Which succeeded triumphantly to widespread acclaim. As well as his outstandingly special skill and his deeply detailed knowledge, the achievement in Hans Lauterslager’s art and craft bears a similar philosophy to that of other especially highly acclaimed classical balance engineers of the last 70 years or so. Like Kenneth Wilkinson, Robert Gooch, Christopher Parker, James Burnett, Tony Faulkner, and Jonathan Allen, his sensitive musical feeling and awareness about the performances he was recording was his strongest guideline of all in his zeal to preserve them with the maximum fidelity to their essence. Be it with many or few microphones, his pursuit brought unfailingly natural and truthful balances that preserved great music making with striking life-like realism. Perhaps the greatest tribute of all to his gifts came from Leonard Bernstein who recorded Tristan und Isolde for Philips:

‘After doing weeks of hard work on the tapes we finally had a listening session with Bernstein. This was the moment when he could decide whether the recording was good enough for his benefaction so that we could release it. A moment of high tension, and not only for me. As always, he had a group of friends, admirers and other persons around him. Before we started listening, he told them that nobody was to give comment or to speak at all through the entire session. He listened to the whole work all the way through without saying a single word – around 5 hours. After the last note had finished, he sat motionless for a minute or so. It seemed hours. The tension became almost unbearable. Then he stood up, turned to me, embraced me and said, with tears in his eyes: “Thank you. You did a splendid job. This is the best thing I ever did’.  What followed was an outbreak of cheers and congratulations all round. A memory to cherish.’

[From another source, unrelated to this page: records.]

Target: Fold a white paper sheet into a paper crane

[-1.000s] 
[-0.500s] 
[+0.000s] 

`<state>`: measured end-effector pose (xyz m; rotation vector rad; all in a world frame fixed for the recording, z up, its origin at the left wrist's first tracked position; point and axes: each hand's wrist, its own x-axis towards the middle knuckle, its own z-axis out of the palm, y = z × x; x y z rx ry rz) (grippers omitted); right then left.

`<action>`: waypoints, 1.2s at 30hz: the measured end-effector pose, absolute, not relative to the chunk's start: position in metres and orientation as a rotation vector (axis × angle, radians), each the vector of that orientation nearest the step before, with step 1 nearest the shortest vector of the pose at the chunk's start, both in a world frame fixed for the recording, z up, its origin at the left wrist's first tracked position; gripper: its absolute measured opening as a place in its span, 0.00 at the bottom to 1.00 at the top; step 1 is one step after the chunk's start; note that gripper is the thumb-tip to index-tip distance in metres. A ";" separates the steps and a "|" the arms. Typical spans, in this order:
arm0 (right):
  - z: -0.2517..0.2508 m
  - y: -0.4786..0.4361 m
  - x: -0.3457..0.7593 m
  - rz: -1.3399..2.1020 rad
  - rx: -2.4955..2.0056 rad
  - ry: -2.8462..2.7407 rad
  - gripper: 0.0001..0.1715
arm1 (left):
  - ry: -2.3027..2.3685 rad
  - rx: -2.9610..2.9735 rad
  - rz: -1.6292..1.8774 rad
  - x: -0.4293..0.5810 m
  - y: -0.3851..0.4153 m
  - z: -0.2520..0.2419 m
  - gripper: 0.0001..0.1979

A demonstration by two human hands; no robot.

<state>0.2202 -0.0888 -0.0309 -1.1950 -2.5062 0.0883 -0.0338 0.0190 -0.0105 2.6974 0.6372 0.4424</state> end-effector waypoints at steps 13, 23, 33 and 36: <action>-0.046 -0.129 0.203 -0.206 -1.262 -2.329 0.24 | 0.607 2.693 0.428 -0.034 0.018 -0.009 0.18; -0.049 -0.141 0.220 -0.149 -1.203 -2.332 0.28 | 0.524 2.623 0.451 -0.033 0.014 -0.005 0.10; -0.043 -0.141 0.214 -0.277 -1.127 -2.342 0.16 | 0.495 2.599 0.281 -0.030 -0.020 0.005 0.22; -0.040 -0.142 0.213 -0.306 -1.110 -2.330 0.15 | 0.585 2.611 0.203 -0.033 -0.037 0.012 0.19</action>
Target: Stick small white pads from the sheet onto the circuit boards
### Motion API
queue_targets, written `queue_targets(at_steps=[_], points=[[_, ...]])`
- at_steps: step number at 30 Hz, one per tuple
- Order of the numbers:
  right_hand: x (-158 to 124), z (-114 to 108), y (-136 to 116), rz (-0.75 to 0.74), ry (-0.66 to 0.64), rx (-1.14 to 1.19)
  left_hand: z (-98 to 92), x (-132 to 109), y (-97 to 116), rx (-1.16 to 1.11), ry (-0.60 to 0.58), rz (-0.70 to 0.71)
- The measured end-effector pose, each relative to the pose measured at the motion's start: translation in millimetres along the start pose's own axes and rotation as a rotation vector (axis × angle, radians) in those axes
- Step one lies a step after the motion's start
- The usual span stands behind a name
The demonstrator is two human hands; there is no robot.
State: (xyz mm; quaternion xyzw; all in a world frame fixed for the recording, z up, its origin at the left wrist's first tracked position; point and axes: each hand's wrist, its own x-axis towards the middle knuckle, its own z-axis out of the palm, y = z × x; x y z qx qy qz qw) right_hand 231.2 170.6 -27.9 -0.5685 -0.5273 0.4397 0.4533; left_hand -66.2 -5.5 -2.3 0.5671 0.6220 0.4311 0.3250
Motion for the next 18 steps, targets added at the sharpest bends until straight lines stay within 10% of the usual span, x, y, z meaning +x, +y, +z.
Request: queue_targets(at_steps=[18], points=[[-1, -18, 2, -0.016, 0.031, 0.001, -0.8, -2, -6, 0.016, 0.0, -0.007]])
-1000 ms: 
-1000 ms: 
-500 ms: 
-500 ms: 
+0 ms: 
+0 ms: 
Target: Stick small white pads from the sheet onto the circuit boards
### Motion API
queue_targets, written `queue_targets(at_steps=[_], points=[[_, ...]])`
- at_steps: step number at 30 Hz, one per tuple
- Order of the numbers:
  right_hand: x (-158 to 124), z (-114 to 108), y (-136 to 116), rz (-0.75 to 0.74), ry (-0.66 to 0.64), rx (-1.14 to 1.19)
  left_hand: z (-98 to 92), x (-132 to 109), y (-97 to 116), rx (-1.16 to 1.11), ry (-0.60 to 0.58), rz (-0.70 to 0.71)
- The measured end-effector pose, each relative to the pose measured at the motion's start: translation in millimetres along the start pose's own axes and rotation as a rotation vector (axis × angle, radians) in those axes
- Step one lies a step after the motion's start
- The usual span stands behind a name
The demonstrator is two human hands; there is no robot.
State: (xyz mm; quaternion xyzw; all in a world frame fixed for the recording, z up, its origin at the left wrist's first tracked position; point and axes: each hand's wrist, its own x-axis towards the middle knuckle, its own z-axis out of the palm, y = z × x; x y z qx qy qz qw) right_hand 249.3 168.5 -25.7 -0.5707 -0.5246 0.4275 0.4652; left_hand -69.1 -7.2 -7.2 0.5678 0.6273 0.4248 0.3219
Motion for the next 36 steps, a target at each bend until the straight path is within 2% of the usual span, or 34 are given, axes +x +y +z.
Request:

‘In the 20th and 21st centuries music has been brought in all sorts to all parts of the world by two great inventions: recordings and radio. Through them, classical music was no longer heard only in concert halls and theatres by a secluded public. I feel privileged in having been able to take part in the fascinating process of the development of recording techniques. My contribution, however small it might be, trying to preserve as best I could the musical performances of so many great musicians, is filling me with gratitude. It is music that helps us in bad and in good times, always and everywhere.  Music is indispensable.’